The Kitchen Ingredients That'll Destroy Fungus In Your Garden

If you're a homeowner who tends to their garden diligently, you probably have a vision of what you'd love your yard to look like — an expanse of green land and brilliant flowers. However, a lot of work goes into achieving that, especially when making sure your environment doesn't get ridden with fungi, and we don't mean mushrooms. Globally, more than 19,000 fungus variants affect crops. Mold is responsible for many plant diseases that can wreak havoc and render months of hard work futile. You could use chemical fungicides, but not all of them are garden-safe and can damage your plants. In severe cases, the fungi could become resistant to the fungicide, and you'd have to keep using different types of chemicals to rid your yard of the plague. You could do all that, or you can run to your kitchen for some ingredients that are sure to free your garden from its fungal shackles. One DIY formula that can fix a multitude of problems is baking soda and its trusty sidekick, dish soap.
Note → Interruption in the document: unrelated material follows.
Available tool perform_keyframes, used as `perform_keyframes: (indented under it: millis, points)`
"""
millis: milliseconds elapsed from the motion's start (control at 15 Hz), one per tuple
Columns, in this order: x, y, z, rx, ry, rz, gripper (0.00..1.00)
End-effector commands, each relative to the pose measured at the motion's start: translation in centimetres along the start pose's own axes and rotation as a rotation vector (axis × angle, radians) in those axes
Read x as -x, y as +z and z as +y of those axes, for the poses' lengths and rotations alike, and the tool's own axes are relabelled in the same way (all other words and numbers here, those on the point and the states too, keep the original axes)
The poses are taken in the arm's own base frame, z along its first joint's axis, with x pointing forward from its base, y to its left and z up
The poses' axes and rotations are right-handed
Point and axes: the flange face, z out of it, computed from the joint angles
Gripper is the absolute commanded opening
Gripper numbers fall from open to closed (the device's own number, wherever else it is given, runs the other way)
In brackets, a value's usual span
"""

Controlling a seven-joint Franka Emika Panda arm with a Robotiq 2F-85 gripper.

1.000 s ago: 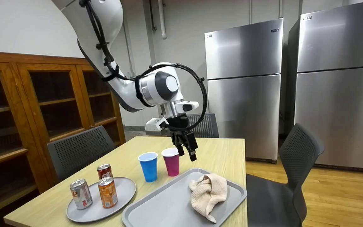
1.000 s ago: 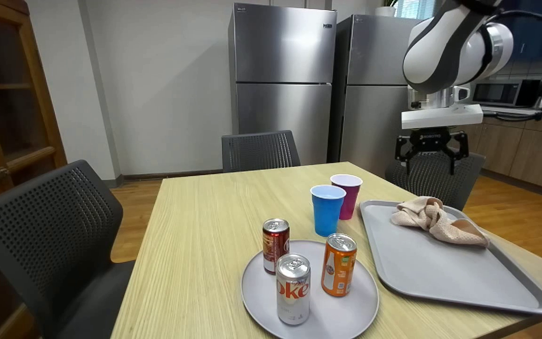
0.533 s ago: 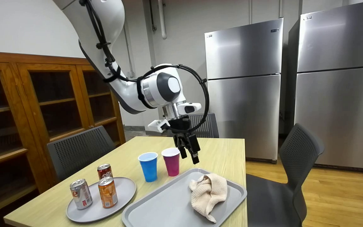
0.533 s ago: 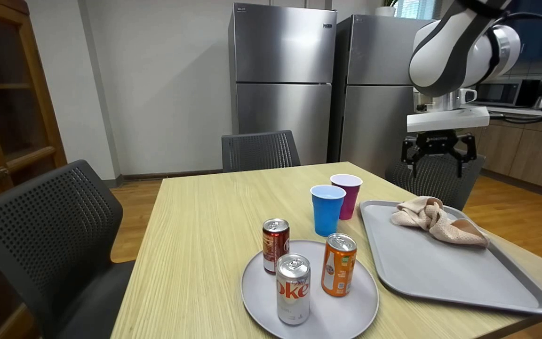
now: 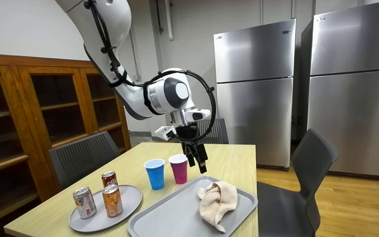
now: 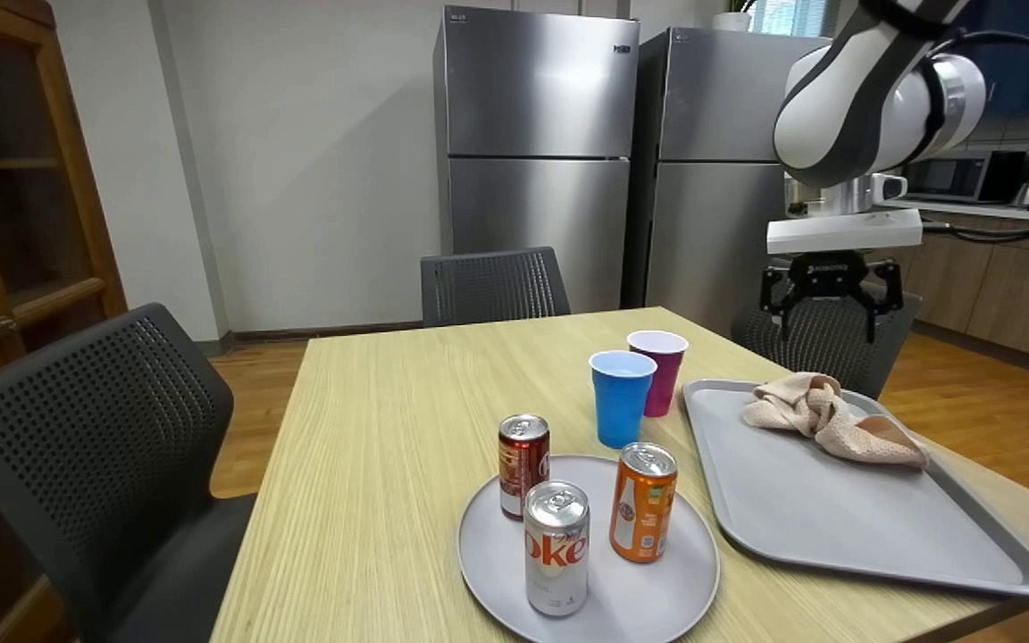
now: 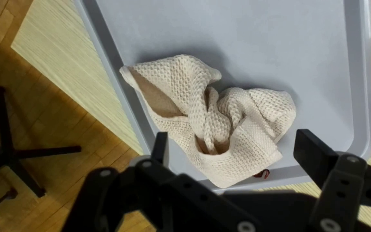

Naturally, fungi produce air-borne spores that can dwell on any surface. For them to thrive, the environmental conditions have to be favorable. This typically means hot, humid, and rainy weather, but some mold prefer the colder temperatures of winter months. Fungal attacks in your garden can look like necrosis, powdery mildew, rotting, leaf blight, and much more. Before these diseases ravage your precious garden, quickly use a baking soda and soap solution to banish that fungus.

The alkaline baking soda mixture will fend off the fungi

Prepare your fungus-punisher by mixing 1 teaspoon of baking soda with 3 drops of dish liquid soap and 1 liter of water. Use this same ratio depending on how large the infected area is. Pour the mixture into a spray bottle and let loose on the affected plants and grass to inhibit the activity of the fungi. This works like a charm because most fungi variants survive in highly acidic environments. Since baking soda is alkaline, it increases the pH of the surface, making the living conditions unfavorable for the fungi.

To ensure that the mold doesn't return to your garden, there are some measures you can imbibe into your care routine. Start watching when and how you water your garden. Too much moisture is a breeding ground for fungi. The best time to water your garden is usually in the morning so the excess can dry up during the day. If you water your garden at night, the ground will likely stay soaked. Also, avoid watering directly onto the plant. You want to water the ground, not the leaves. You should also give your plants some breathing room. No one likes to stay in a cramped space and neither do your veggies and herbs. Plants are living and breathing organisms, too, and with all those gasses moving around, you can bet that fungal infections would spread quickly.